Мы переходим от картины к картине. Встречающиеся знакомые приветствуют нас кивками, мы киваем им в ответ.

— Похороны Анатолия? — переспрашивает одна из дам. — О, это было бесподобно! Как жаль, что вы не смогли на них присутствовать. Его похоронили в шикарнейшем гробу, я таких сроду не видывала, а оркестр так проникновенно играл мелодию Марка Элмонда “A Lover Spurned” — его любимую, что я просто не смогла сдержаться и зарыдала.

— Обидно, — сожалеем мы, — ужасно обидно, что мы не могли посетить это мероприятие.

Картины художника производят на нас тихое и умиротворённое впечатление. В них заложена какая-то неведомая энергетика — все присутствующие на выставке отчётливо ощущают это.

— Марианна, — спрашиваю я, — а что вы думаете о смерти, которую избрал для себя наш друг Анатолий?

— Она заслуживает уважения, — отвечает Марианна, — но для меня она слишком брутальна. В ней заложена вызывающая чрезмерность, какое-то неврастеничное отрицание сущего. Лететь с восьмого этажа, переламывать кости, так, чтобы тебя потом в буквальном смысле собирали — в этом что-то дикое, что-то монгольское, варварское.

— Лететь, словно падший ангел… — мечтательно говорю я.

— Ах, если вы смотрите на это в таком контексте… — Марианна морщит лобик и задумчиво глядит себе под ноги. — Да библейские мотивы этой смерти безусловно привлекательны. Но… всё же это не моё.

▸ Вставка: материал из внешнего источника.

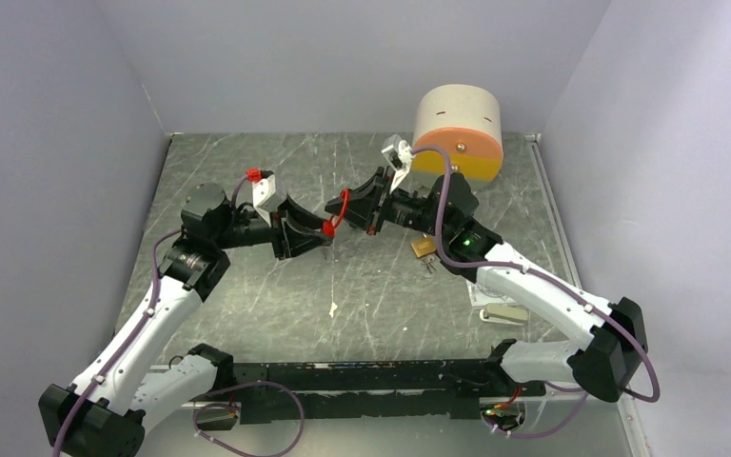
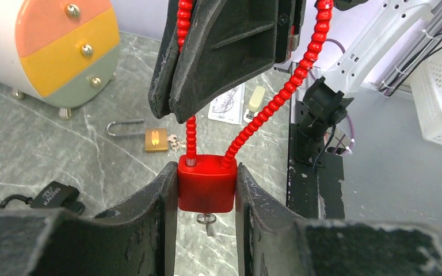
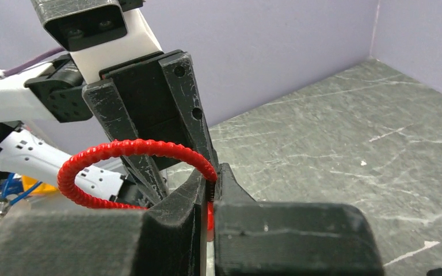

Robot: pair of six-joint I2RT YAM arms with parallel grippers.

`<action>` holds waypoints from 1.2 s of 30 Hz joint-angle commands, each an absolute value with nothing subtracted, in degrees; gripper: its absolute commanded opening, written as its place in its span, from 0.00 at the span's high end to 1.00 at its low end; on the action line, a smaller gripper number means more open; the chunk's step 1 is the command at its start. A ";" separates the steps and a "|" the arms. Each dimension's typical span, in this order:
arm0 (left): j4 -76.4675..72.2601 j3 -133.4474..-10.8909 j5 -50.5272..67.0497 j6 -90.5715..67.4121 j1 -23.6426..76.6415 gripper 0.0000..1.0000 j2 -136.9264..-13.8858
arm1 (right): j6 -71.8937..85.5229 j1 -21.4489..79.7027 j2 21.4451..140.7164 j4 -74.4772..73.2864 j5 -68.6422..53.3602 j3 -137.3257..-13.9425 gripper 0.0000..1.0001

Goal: Unlock with the key

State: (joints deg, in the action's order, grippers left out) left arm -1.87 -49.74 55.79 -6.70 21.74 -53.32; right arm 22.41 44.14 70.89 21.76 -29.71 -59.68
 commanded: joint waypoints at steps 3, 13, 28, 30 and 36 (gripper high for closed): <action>12.93 -47.55 57.79 -4.49 20.39 0.98 -54.26 | 19.66 43.67 66.88 31.63 -19.76 -60.46 1.00; 16.76 -51.03 61.09 -1.31 20.39 0.98 -58.17 | 26.65 44.04 76.46 29.25 -30.33 -68.43 1.00; 21.43 -51.89 59.14 -3.13 20.39 0.98 -63.50 | 19.04 43.68 69.03 29.38 -17.07 -61.95 1.00; 20.58 -51.54 57.75 -4.31 20.39 0.97 -62.85 | 18.06 43.67 70.91 22.99 -13.38 -63.64 1.00; 19.92 -47.15 42.10 -11.69 20.33 0.98 -58.25 | 17.31 42.34 69.90 9.19 -9.89 -63.52 0.89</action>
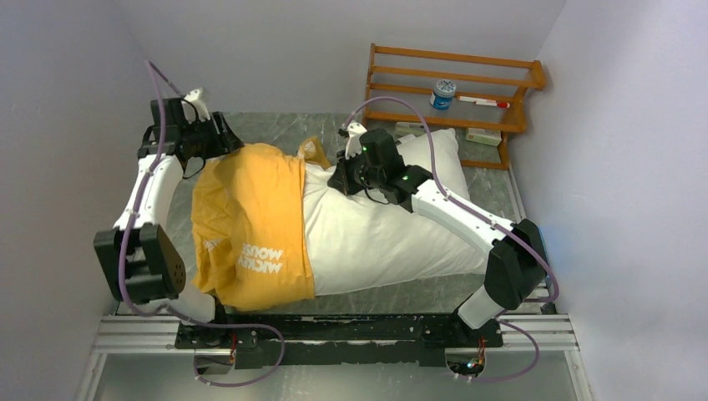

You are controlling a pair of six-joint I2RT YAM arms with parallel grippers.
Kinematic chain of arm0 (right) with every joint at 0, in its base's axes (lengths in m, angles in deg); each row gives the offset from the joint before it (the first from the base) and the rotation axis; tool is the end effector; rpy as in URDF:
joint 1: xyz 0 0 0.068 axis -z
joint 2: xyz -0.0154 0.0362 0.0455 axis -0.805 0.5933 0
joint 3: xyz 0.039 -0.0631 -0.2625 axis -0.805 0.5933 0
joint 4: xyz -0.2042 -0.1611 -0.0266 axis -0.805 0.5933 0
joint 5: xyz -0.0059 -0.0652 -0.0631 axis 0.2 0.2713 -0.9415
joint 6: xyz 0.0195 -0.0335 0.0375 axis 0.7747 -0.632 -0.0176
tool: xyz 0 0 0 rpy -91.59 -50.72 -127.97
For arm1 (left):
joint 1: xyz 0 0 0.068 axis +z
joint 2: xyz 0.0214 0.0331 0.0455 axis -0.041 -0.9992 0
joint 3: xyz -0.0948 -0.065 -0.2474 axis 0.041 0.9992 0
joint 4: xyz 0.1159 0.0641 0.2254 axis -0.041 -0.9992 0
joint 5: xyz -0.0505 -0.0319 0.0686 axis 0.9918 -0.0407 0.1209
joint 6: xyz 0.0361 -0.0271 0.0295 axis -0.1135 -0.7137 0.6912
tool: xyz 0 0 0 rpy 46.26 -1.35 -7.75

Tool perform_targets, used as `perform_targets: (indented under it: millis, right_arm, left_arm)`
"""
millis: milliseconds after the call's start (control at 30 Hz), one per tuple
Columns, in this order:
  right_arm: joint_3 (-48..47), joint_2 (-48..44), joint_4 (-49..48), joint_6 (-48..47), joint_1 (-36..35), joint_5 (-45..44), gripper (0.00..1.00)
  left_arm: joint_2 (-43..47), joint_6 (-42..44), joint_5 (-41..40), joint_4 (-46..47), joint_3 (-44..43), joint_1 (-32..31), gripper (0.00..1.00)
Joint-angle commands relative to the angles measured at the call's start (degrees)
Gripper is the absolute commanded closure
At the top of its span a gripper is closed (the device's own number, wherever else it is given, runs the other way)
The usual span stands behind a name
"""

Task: Remove the pillowcase from the pillow
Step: Remove the pillow from the pillowcase.

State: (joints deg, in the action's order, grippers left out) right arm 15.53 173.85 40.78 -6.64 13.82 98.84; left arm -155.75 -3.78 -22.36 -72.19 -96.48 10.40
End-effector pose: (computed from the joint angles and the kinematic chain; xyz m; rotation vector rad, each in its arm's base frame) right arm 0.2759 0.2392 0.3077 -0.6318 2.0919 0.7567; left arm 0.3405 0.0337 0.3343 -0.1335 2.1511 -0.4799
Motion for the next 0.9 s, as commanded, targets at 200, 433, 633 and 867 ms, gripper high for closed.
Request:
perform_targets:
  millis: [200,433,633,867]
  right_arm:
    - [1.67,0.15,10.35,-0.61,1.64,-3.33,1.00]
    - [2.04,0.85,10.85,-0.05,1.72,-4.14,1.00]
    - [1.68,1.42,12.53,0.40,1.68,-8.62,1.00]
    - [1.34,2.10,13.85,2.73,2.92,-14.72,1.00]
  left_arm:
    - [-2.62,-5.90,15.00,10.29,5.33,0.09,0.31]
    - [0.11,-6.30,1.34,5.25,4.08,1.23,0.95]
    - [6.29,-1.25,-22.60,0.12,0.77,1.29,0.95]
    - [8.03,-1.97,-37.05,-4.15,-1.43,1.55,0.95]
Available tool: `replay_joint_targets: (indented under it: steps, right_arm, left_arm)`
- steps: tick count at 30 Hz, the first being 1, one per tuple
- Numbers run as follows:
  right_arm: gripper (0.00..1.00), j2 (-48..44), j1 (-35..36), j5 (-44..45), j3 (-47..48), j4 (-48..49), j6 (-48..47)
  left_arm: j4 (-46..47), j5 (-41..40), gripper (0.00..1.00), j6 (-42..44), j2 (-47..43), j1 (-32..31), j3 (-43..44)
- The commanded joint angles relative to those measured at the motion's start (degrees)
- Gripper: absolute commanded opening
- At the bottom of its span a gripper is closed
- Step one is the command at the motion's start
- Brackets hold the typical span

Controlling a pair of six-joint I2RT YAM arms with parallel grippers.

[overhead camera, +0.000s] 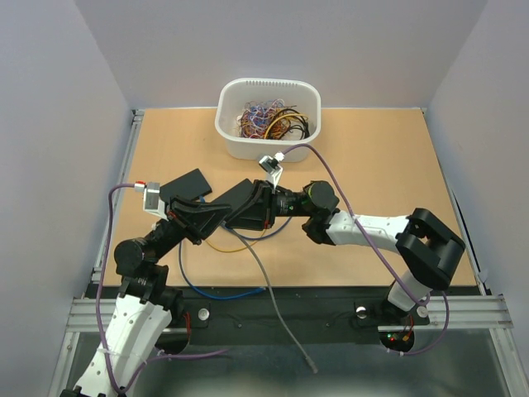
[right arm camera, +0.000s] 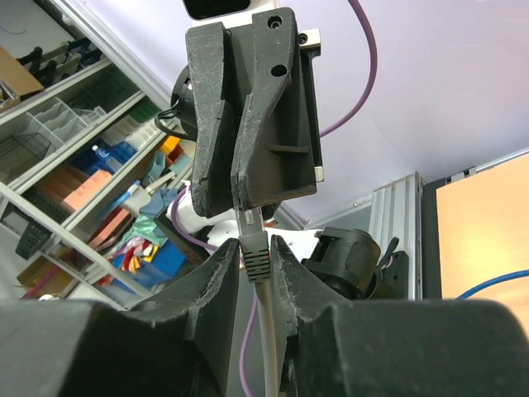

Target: Insert the plug into the switch port

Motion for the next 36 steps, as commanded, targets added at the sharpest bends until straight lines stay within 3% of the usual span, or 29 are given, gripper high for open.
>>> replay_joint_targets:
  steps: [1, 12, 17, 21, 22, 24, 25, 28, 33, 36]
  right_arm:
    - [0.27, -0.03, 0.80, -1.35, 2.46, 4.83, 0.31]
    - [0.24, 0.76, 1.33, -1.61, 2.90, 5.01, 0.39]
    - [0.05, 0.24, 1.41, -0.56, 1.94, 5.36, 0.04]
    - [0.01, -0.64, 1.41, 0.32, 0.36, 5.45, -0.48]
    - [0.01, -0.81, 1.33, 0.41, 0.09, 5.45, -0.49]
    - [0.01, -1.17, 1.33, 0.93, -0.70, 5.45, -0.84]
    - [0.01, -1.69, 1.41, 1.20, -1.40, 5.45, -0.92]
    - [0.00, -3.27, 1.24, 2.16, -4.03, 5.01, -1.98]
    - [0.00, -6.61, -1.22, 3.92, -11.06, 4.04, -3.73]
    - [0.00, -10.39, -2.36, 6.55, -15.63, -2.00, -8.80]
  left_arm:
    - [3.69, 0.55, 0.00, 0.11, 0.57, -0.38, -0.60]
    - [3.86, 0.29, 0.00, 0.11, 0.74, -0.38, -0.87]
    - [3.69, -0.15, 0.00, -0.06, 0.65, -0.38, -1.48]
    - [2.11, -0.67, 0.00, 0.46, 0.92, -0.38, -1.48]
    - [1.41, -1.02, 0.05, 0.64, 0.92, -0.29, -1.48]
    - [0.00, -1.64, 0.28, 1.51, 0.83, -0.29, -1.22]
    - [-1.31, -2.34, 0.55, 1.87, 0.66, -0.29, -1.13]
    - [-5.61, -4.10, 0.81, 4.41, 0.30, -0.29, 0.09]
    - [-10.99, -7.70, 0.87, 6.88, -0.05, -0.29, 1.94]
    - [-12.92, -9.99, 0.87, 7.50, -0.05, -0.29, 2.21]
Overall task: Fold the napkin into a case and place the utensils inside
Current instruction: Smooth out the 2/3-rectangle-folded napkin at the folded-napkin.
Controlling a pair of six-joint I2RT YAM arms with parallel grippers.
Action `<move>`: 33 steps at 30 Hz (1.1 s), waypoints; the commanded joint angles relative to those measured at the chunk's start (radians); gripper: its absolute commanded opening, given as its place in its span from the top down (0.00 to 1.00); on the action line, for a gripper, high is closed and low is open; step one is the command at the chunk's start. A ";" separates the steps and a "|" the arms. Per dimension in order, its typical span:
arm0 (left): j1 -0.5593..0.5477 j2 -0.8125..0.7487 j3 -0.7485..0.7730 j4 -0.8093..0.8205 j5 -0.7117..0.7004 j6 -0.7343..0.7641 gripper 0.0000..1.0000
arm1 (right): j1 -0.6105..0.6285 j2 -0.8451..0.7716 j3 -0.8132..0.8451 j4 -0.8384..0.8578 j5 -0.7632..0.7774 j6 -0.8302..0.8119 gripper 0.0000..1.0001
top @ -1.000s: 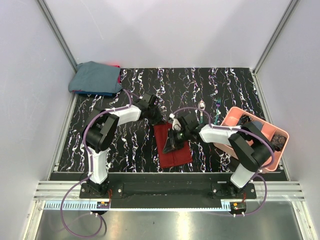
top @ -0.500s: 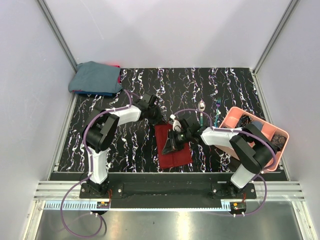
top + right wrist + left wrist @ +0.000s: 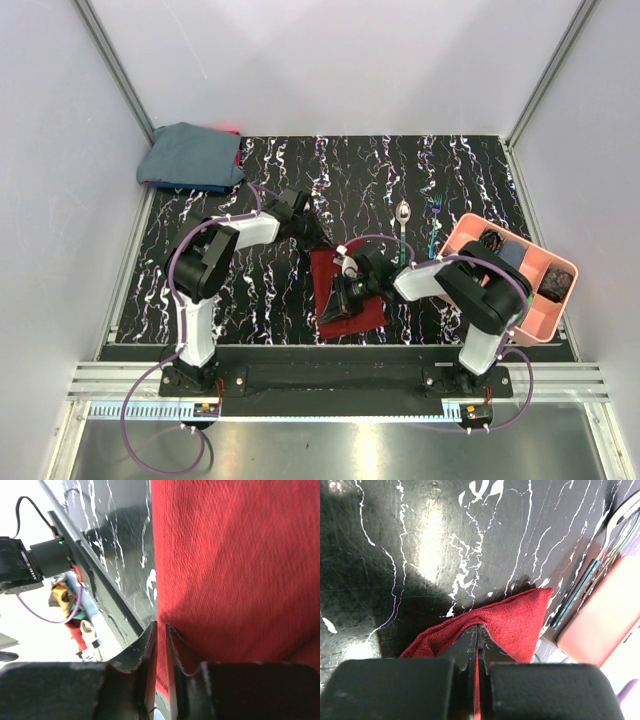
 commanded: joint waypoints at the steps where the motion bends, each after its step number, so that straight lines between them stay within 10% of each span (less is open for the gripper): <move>1: 0.011 0.022 0.018 0.028 0.008 0.029 1.00 | 0.012 -0.135 -0.010 -0.148 0.057 -0.057 0.77; 7: 0.013 -0.031 0.025 0.011 0.014 0.060 1.00 | 0.009 -0.190 -0.054 -0.161 0.080 -0.074 0.73; 18: 0.051 -0.221 -0.008 0.003 0.123 0.144 0.64 | -0.054 -0.046 -0.147 0.053 0.026 -0.025 0.78; 33: 0.090 -0.085 -0.209 0.304 0.235 0.028 1.00 | -0.060 -0.144 0.050 -0.139 0.014 -0.050 0.77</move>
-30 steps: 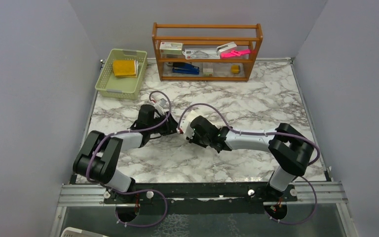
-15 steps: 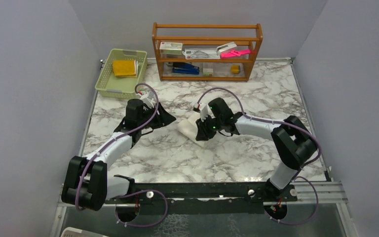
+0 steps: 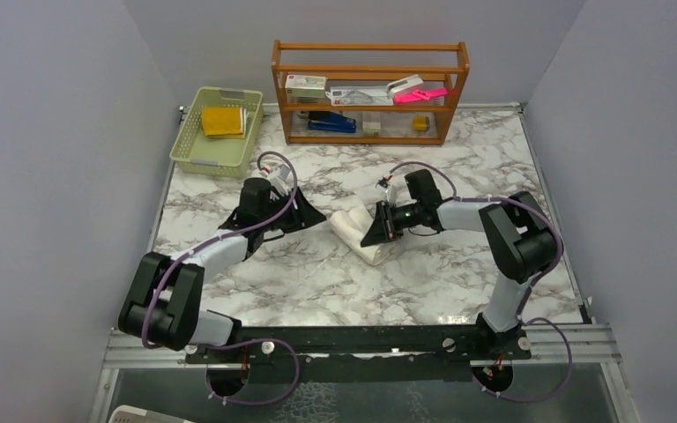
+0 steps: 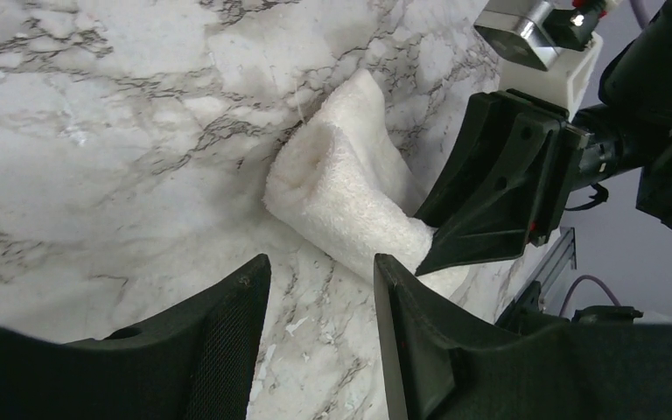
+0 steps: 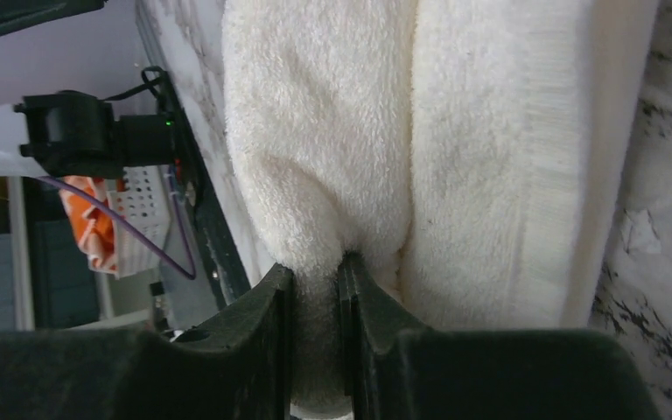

В ресторане «Пурпурная жемчужина» вечер ретро. Мы заказали столик у фонтана и сидим в ожидании своего заказа. А вот и несут наши блюда!

— А сейчас «Ча-ча-ча»! — объявляет ведущий программы.

Восторженные парочки срываются со своих мест и начинают кружиться в танце.

— Георгий! — укоризненно смотрит на меня Марианна. — Может быть вы пригласите даму на танец?